▶ _What you should do_: Go through the lines below and copy any that hold the string "camera".

▶ _Listed records_:
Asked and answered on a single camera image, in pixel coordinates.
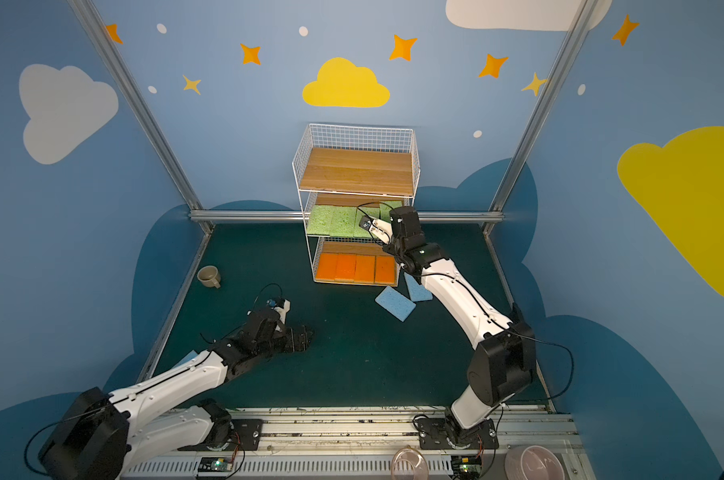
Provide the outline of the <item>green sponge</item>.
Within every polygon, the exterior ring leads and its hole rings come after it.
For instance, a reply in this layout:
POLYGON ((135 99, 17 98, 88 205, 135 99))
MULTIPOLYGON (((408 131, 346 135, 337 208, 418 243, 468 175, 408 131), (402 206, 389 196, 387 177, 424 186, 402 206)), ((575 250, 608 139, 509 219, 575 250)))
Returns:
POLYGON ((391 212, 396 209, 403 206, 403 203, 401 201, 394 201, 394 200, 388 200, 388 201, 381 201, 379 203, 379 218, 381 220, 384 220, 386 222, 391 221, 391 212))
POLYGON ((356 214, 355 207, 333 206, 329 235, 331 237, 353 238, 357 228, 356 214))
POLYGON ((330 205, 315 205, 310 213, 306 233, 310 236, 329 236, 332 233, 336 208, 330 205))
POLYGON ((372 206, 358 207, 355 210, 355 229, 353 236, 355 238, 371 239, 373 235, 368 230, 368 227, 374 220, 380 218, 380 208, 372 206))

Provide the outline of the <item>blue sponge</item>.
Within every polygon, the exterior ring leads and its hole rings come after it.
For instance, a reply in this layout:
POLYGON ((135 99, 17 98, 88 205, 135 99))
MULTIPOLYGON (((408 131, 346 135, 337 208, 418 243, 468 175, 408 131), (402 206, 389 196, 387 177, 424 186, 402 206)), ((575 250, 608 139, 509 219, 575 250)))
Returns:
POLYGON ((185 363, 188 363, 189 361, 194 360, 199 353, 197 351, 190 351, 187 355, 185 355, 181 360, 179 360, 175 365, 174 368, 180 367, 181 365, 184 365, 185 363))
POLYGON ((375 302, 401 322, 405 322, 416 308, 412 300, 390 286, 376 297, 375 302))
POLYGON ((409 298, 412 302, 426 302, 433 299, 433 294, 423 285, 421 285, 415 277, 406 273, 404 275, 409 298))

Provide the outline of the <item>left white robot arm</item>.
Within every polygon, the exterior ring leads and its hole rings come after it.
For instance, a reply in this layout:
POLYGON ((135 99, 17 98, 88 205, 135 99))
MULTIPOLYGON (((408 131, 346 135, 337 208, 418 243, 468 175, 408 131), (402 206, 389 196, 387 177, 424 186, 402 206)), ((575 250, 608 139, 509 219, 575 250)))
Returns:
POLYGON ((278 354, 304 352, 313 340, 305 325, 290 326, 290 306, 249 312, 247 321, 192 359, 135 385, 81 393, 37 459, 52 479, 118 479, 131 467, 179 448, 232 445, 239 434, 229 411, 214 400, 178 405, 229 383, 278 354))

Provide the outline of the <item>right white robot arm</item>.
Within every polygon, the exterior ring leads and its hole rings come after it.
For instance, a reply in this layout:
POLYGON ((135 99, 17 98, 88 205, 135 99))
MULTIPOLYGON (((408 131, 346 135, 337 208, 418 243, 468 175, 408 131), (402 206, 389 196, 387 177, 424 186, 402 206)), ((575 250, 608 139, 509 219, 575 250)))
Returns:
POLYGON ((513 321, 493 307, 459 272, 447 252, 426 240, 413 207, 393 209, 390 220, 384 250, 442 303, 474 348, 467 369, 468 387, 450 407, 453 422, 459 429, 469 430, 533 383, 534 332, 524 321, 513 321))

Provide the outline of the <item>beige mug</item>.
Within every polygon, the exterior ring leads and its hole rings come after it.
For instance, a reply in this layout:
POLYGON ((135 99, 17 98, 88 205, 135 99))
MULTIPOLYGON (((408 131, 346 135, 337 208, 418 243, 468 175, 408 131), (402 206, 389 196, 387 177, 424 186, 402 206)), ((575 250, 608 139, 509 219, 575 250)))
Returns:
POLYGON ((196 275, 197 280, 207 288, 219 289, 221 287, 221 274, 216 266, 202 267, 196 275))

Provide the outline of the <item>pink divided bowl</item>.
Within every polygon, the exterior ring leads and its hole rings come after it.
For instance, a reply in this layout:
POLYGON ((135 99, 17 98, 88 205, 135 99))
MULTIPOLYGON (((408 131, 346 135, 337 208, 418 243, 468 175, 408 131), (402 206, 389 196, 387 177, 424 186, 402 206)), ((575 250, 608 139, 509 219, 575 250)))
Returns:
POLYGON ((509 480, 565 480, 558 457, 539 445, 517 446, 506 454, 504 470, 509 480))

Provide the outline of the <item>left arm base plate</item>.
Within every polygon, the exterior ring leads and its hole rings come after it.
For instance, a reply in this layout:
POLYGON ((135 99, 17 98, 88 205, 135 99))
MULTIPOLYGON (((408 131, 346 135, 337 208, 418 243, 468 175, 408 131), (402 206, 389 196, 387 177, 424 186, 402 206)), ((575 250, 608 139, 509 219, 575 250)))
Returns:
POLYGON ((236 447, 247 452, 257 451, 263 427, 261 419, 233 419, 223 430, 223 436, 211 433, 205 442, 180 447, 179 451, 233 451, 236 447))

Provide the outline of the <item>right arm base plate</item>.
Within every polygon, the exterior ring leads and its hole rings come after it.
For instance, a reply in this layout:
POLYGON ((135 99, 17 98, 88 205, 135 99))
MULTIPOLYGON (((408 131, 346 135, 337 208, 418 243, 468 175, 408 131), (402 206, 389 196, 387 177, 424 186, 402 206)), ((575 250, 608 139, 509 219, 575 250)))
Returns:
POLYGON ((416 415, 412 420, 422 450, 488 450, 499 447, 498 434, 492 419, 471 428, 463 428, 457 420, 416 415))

--

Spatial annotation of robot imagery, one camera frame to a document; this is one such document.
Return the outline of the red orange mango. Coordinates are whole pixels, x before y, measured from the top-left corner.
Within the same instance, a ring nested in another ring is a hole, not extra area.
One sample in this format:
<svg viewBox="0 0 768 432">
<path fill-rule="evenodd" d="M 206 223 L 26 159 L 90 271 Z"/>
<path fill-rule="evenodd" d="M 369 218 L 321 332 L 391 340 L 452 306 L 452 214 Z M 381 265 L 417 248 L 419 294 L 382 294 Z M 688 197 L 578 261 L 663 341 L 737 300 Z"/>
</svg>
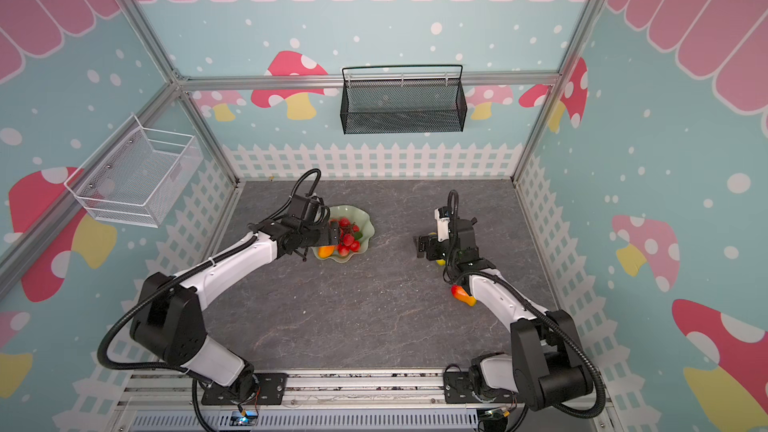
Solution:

▶ _Task response_:
Asked and answered on a single camera image, in pixel coordinates.
Spatial annotation of robot imagery, one camera frame to a document; this is one such document.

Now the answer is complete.